Instructions for the task>
Please repeat the data in full, character for character.

Data block>
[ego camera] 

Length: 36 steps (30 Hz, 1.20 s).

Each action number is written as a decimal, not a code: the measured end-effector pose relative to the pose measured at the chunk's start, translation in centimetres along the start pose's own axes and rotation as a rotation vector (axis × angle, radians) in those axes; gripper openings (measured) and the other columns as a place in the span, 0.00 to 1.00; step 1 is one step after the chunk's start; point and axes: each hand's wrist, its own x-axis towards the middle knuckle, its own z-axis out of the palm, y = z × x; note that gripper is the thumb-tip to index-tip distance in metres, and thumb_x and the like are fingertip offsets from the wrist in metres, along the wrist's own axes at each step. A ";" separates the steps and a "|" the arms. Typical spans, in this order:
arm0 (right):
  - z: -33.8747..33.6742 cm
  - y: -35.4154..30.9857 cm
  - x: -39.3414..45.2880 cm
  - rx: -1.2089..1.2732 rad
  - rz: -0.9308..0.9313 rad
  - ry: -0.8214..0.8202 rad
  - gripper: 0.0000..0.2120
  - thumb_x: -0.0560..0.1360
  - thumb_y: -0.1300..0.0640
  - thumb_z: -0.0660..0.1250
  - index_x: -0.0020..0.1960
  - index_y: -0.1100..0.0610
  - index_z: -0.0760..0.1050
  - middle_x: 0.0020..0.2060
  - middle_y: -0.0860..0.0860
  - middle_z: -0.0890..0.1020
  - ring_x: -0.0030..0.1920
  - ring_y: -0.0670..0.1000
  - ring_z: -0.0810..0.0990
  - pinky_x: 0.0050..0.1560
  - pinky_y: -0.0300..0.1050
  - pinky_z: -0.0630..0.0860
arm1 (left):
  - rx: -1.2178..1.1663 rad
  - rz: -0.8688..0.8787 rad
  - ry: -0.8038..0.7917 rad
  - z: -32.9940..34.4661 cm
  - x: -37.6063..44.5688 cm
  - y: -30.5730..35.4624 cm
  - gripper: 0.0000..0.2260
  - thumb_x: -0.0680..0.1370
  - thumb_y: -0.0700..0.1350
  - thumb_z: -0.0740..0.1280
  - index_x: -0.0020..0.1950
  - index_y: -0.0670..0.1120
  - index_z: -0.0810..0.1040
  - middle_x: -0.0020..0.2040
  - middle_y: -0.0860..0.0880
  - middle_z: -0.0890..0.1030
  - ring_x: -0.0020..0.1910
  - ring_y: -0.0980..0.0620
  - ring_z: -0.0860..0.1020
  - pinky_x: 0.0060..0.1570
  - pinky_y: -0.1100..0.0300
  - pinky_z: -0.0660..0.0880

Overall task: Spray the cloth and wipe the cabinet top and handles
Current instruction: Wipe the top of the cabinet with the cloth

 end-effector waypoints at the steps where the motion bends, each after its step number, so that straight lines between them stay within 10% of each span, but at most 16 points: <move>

Task solution>
[ego camera] 

Length: 36 steps (30 Hz, 1.20 s).

Each action number is written as a decimal, not a code: the measured end-effector pose relative to the pose measured at the chunk's start, translation in centimetres along the start pose's own axes and rotation as a rotation vector (axis × angle, radians) in those axes; gripper openings (measured) and the other columns as a place in the span, 0.00 to 1.00; step 1 is one step after the chunk's start; point and axes: each hand's wrist, its own x-axis towards the middle knuckle, its own z-axis out of the palm, y = z × x; note that gripper is the thumb-tip to index-tip distance in metres, and thumb_x and the like are fingertip offsets from the wrist in metres, along the wrist's own axes at each step. A ";" separates the steps and a "|" the arms. Typical spans, in this order:
arm0 (right):
  - z: -33.8747..33.6742 cm
  - y: -35.4154..30.9857 cm
  - x: -39.3414..45.2880 cm
  - rx: -1.2089..1.2732 rad
  - rz: -0.9308..0.9313 rad
  - ry: -0.8214..0.8202 rad
  - gripper: 0.0000..0.2120
  - thumb_x: -0.0560..0.1360
  - thumb_y: -0.1300..0.0640
  - thumb_z: -0.0660..0.1250
  - index_x: -0.0020..0.1960
  - index_y: -0.1100..0.0610
  - index_z: -0.0760..0.1050
  - middle_x: 0.0020..0.2060
  - middle_y: -0.0860..0.0860
  - middle_z: -0.0890..0.1020
  - ring_x: -0.0030..0.1920
  - ring_y: -0.0670..0.1000
  - ring_z: -0.0810..0.0990
  - pinky_x: 0.0050..0.1560
  - pinky_y: -0.0300..0.1050
  - pinky_z: -0.0630..0.0860
arm1 (left):
  - rx: -1.2178..1.1663 rad
  - rz: -0.8688..0.8787 rad
  - ry: -0.8038..0.7917 rad
  - z: -32.9940..34.4661 cm
  - x: -37.6063..44.5688 cm
  - y: -30.5730..35.4624 cm
  - gripper: 0.0000..0.2260
  - thumb_x: -0.0680..0.1370
  - thumb_y: -0.0700..0.1350
  - thumb_z: -0.0740..0.1280
  - index_x: -0.0020..0.1950
  - index_y: -0.0670..0.1120
  - index_z: -0.0810..0.1040
  - middle_x: -0.0020..0.2040
  - middle_y: -0.0860..0.0880
  - middle_z: -0.0890..0.1030
  - ring_x: -0.0020..0.1910
  - ring_y: -0.0980..0.0620
  - ring_z: -0.0860..0.1020
  - pinky_x: 0.0060..0.1570
  - pinky_y: -0.1100..0.0300
  - pinky_z: -0.0660..0.0880

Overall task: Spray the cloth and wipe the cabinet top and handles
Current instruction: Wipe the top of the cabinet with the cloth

 end-effector waypoints at the steps where the motion bends, each after its step number, so that straight lines between them stay within 10% of each span, but at most 16 points: <move>

No more work remains for this exercise.